**Exercise details:**
A faithful copy of the whole listing is the goal. Match it exactly.

**Given data:**
++++++
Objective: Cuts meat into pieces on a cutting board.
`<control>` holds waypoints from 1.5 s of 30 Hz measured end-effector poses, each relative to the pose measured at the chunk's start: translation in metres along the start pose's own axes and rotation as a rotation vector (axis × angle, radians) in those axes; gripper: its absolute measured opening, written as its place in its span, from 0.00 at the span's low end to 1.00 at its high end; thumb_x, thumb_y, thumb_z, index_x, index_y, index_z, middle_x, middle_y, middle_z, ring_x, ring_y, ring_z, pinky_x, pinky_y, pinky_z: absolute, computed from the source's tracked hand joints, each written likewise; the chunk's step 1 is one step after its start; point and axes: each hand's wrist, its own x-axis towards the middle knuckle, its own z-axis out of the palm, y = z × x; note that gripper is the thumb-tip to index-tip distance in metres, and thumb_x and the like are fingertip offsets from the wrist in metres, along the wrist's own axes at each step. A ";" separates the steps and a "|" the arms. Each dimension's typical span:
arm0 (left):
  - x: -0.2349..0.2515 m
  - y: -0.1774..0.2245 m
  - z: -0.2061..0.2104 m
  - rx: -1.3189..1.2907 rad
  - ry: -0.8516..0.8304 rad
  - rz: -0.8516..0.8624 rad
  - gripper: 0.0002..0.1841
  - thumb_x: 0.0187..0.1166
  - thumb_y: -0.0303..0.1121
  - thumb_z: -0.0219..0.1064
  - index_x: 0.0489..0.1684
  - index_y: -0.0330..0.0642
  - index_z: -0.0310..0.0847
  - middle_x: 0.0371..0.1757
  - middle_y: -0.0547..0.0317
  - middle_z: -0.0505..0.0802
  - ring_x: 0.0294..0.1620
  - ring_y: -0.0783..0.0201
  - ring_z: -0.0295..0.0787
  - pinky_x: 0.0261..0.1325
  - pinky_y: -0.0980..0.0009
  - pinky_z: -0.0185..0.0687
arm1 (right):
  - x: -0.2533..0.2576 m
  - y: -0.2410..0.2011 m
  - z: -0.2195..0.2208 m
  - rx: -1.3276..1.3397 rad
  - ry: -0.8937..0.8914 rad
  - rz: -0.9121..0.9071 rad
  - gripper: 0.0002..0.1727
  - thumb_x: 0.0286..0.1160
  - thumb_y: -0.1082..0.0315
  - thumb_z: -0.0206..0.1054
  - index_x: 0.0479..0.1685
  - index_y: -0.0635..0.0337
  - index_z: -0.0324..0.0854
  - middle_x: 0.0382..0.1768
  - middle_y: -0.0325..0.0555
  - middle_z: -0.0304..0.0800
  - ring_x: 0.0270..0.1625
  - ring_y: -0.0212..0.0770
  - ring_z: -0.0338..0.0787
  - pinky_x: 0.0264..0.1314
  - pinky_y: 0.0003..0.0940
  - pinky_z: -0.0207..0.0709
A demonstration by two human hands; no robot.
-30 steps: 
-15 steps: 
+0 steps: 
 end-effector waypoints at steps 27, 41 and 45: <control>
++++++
**Your response:**
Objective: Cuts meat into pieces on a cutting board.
`<control>` holds waypoints from 1.5 s of 30 Hz measured end-effector poses, each relative to the pose measured at the chunk's start: translation in metres along the start pose's own axes and rotation as a rotation vector (axis × angle, radians) in those axes; gripper: its absolute measured opening, written as its place in its span, from 0.00 at the span's low end to 1.00 at its high end; thumb_x, thumb_y, thumb_z, index_x, index_y, index_z, middle_x, middle_y, middle_z, ring_x, ring_y, ring_z, pinky_x, pinky_y, pinky_z: absolute, computed from the source's tracked hand joints, each written likewise; the chunk's step 1 is one step after its start; point and axes: each hand's wrist, its own x-axis towards the middle knuckle, its own z-axis out of the palm, y = z × x; note that gripper is the thumb-tip to index-tip distance in metres, and thumb_x and the like are fingertip offsets from the wrist in metres, along the wrist's own axes at each step. A ";" separates the steps and a "|" the arms. Each dimension's typical span:
arm0 (left):
  - x: -0.2349..0.2515 m
  - y: -0.1774..0.2245 m
  - z: -0.2061..0.2104 m
  - rx: -1.3189..1.2907 rad
  - ry: -0.8516..0.8304 rad
  - rz: -0.8516..0.8624 rad
  - gripper: 0.0002..0.1841
  - thumb_x: 0.0187..0.1166
  - thumb_y: -0.0303..0.1121
  - thumb_z: -0.0219..0.1064
  - index_x: 0.0489..0.1684
  - index_y: -0.0330..0.0642
  - index_z: -0.0310..0.0847
  - middle_x: 0.0371..0.1757
  - middle_y: -0.0547..0.0317
  - middle_z: -0.0505..0.0802
  - ring_x: 0.0294..0.1620
  - ring_y: -0.0783..0.0201
  - ring_z: -0.0295..0.0787
  - pinky_x: 0.0261..0.1325
  - pinky_y: -0.0980..0.0009
  - pinky_z: -0.0185..0.0687
arm1 (right):
  - x: -0.2533..0.2576 m
  - y: -0.2410..0.2011 m
  - z: -0.2195..0.2208 m
  - rx: -1.3276..1.3397 rad
  - ry: -0.8937..0.8914 rad
  - rz: -0.9121..0.9071 rad
  - gripper: 0.0002..0.1727
  - thumb_x: 0.0286..0.1160
  - thumb_y: -0.1082..0.0315
  - thumb_z: -0.0206..0.1054
  - index_x: 0.0479..0.1685
  - index_y: -0.0635..0.0337
  - index_z: -0.0324..0.0854
  - middle_x: 0.0382..0.1768
  - middle_y: -0.0325..0.0555
  - middle_z: -0.0304..0.0800
  - ring_x: 0.0270..0.1625
  - ring_y: -0.0212..0.0770
  - ring_z: -0.0338..0.0787
  - pinky_x: 0.0264..0.1314
  - pinky_y: 0.0003..0.0940
  - pinky_z: -0.0207..0.0709
A demonstration by two human hands; no robot.
-30 steps: 
-15 steps: 
+0 steps: 
 end-effector waypoints at steps 27, 41 and 45: <control>

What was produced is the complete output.